The problem:
Nothing in the data may change. Copy all of it exactly.

-- -- --

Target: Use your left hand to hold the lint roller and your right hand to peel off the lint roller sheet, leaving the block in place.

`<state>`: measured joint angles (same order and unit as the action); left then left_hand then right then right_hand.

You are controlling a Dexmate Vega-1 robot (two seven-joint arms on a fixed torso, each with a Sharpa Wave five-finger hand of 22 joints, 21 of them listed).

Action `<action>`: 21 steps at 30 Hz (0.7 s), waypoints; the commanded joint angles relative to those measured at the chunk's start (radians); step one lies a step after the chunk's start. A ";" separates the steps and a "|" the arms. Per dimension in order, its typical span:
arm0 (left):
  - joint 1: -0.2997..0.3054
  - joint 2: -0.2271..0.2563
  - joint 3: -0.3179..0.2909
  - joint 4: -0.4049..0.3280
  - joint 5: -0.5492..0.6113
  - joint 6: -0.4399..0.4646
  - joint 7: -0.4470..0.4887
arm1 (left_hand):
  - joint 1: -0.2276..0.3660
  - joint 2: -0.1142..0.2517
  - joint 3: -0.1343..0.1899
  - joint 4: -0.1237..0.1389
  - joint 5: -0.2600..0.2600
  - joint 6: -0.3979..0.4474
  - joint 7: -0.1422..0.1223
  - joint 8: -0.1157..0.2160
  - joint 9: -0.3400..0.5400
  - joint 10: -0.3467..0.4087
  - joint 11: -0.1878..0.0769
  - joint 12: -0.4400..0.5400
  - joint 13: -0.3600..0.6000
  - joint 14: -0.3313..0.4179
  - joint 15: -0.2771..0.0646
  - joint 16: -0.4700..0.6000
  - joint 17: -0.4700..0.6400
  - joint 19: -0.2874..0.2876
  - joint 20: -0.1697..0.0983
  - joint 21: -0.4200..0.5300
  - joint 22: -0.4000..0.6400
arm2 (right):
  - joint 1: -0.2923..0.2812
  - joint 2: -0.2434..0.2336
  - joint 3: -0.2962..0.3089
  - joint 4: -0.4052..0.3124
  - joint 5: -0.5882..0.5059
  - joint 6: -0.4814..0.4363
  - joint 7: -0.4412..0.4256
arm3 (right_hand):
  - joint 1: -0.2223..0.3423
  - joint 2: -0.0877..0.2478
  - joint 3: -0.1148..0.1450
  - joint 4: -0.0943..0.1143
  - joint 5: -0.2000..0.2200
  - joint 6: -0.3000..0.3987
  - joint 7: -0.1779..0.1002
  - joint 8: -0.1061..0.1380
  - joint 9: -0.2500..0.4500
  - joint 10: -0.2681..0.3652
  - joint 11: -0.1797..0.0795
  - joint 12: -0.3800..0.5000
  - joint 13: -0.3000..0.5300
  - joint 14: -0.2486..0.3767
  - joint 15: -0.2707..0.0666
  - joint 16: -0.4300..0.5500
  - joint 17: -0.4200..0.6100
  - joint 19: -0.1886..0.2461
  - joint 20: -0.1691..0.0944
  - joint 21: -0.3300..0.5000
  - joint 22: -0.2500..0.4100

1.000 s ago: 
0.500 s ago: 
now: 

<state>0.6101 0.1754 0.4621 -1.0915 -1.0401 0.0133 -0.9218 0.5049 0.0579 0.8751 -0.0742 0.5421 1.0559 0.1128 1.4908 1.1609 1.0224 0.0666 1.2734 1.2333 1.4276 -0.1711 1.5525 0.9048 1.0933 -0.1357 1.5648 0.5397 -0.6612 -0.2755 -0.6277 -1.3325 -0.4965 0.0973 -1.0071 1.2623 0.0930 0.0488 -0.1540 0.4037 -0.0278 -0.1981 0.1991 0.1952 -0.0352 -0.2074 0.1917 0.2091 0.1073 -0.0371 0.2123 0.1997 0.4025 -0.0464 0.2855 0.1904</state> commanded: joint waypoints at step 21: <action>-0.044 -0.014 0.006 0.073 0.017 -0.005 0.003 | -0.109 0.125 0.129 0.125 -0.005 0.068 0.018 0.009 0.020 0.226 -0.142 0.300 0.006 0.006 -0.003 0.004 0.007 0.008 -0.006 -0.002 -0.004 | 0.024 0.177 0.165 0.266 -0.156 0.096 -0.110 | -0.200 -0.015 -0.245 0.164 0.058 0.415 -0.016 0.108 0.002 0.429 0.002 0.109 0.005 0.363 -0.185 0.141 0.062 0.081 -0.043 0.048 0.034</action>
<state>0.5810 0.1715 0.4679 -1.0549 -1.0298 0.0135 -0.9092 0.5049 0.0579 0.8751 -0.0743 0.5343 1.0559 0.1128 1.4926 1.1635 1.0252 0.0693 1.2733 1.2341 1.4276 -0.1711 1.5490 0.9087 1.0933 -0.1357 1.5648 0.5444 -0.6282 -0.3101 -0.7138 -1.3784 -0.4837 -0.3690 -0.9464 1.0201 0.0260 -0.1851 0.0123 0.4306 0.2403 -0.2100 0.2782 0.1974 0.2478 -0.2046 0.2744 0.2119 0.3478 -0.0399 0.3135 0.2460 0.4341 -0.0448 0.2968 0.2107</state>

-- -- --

Response area:
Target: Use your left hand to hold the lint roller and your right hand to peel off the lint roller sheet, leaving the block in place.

`<state>`: measured joint angles (same order and unit as the action); left then left_hand then right then right_hand.

You are controlling a Dexmate Vega-1 robot (two seven-joint arms on a fixed torso, each with a Sharpa Wave five-finger hand of 22 joints, 21 of them listed).

Action `<action>`: 21 steps at 30 Hz (0.7 s), waypoints; the commanded joint angles relative to those measured at the chunk's start (radians); step one lies a step after the chunk's start. A ";" separates the steps and a "|" the arms. Per dimension in order, its typical span:
arm0 (left):
  - joint 1: -0.2997..0.3054
  - joint 2: -0.2271..0.2563
  - joint 3: -0.3179..0.2909
  - joint 4: -0.4049..0.3280
  - joint 5: -0.5492..0.6113
  - joint 6: -0.4399..0.4646
  - joint 7: -0.4470..0.4887
arm1 (left_hand):
  - joint 1: -0.2276..0.3660
  - joint 2: -0.1142..0.2517
  - joint 3: -0.1343..0.1899
  - joint 4: -0.1237..0.1389
  - joint 5: -0.2600..0.2600
  - joint 6: -0.3979..0.4474
  - joint 7: -0.1422..0.1223
  - joint 8: -0.1157..0.2160
  - joint 9: -0.3400..0.5400
  - joint 10: -0.3467..0.4087
  - joint 11: -0.1878..0.0769
  - joint 12: -0.4400..0.5400
  - joint 13: -0.3600..0.6000
  - joint 14: -0.3313..0.4179
  - joint 15: -0.2771..0.0646
  - joint 16: -0.4700..0.6000
  - joint 17: -0.4700..0.6400
  - joint 19: -0.2874..0.2876
  - joint 20: -0.1697..0.0983
  - joint 21: -0.4200..0.5300
  - joint 22: -0.4000..0.6400
arm2 (right):
  - joint 1: -0.2923..0.2812
  - joint 2: -0.2434..0.2336
  - joint 3: -0.2962..0.3089
  - joint 4: -0.4052..0.3124
  - joint 5: -0.5882..0.5059
  - joint 6: -0.4814..0.4363
  - joint 7: -0.4412..0.4256
arm3 (right_hand):
  - joint 1: -0.2223..0.3423
  - joint 2: -0.0877..0.2478
  - joint 3: -0.1148..0.1450
  - joint 4: -0.0943..0.1143
  - joint 5: -0.2000..0.2200
  - joint 6: -0.3000..0.3987
  - joint 7: -0.1779..0.1002
  - joint 8: -0.1061..0.1380
  - joint 9: -0.2500..0.4500
  - joint 10: -0.2681..0.3652
  - joint 11: -0.1797..0.0795
  - joint 12: -0.3800..0.5000
  - joint 13: -0.3000..0.5300
  - joint 14: -0.2486..0.3767
  - joint 15: -0.2707..0.0666
  - joint 16: -0.4300..0.5500
  - joint 17: -0.4200..0.6100
  - joint 19: -0.1886..0.2461
  - joint 20: -0.1691..0.0944
  - joint 21: -0.3300..0.5000
  - joint 22: -0.2500..0.4100

1.000 s ago: 
0.500 s ago: 
now: 

<state>0.6101 0.1754 0.4621 -1.0915 -1.0401 0.0133 -0.9218 0.5049 0.0579 0.8751 -0.0742 0.5421 1.0559 0.1128 1.4908 1.1609 1.0224 0.0666 1.2734 1.2333 1.4276 -0.1711 1.5525 0.9048 1.0933 -0.1357 1.5648 0.5397 -0.6612 -0.2755 -0.6277 -1.3325 -0.4965 0.0973 -1.0071 1.2623 0.0930 0.0488 -0.1540 0.4037 -0.0278 -0.1981 0.1991 0.1952 -0.0352 -0.2074 0.1917 0.2091 0.1073 -0.0371 0.2123 0.1997 0.4025 -0.0464 0.2855 0.1904</state> commanded: joint waypoints at step 21: <action>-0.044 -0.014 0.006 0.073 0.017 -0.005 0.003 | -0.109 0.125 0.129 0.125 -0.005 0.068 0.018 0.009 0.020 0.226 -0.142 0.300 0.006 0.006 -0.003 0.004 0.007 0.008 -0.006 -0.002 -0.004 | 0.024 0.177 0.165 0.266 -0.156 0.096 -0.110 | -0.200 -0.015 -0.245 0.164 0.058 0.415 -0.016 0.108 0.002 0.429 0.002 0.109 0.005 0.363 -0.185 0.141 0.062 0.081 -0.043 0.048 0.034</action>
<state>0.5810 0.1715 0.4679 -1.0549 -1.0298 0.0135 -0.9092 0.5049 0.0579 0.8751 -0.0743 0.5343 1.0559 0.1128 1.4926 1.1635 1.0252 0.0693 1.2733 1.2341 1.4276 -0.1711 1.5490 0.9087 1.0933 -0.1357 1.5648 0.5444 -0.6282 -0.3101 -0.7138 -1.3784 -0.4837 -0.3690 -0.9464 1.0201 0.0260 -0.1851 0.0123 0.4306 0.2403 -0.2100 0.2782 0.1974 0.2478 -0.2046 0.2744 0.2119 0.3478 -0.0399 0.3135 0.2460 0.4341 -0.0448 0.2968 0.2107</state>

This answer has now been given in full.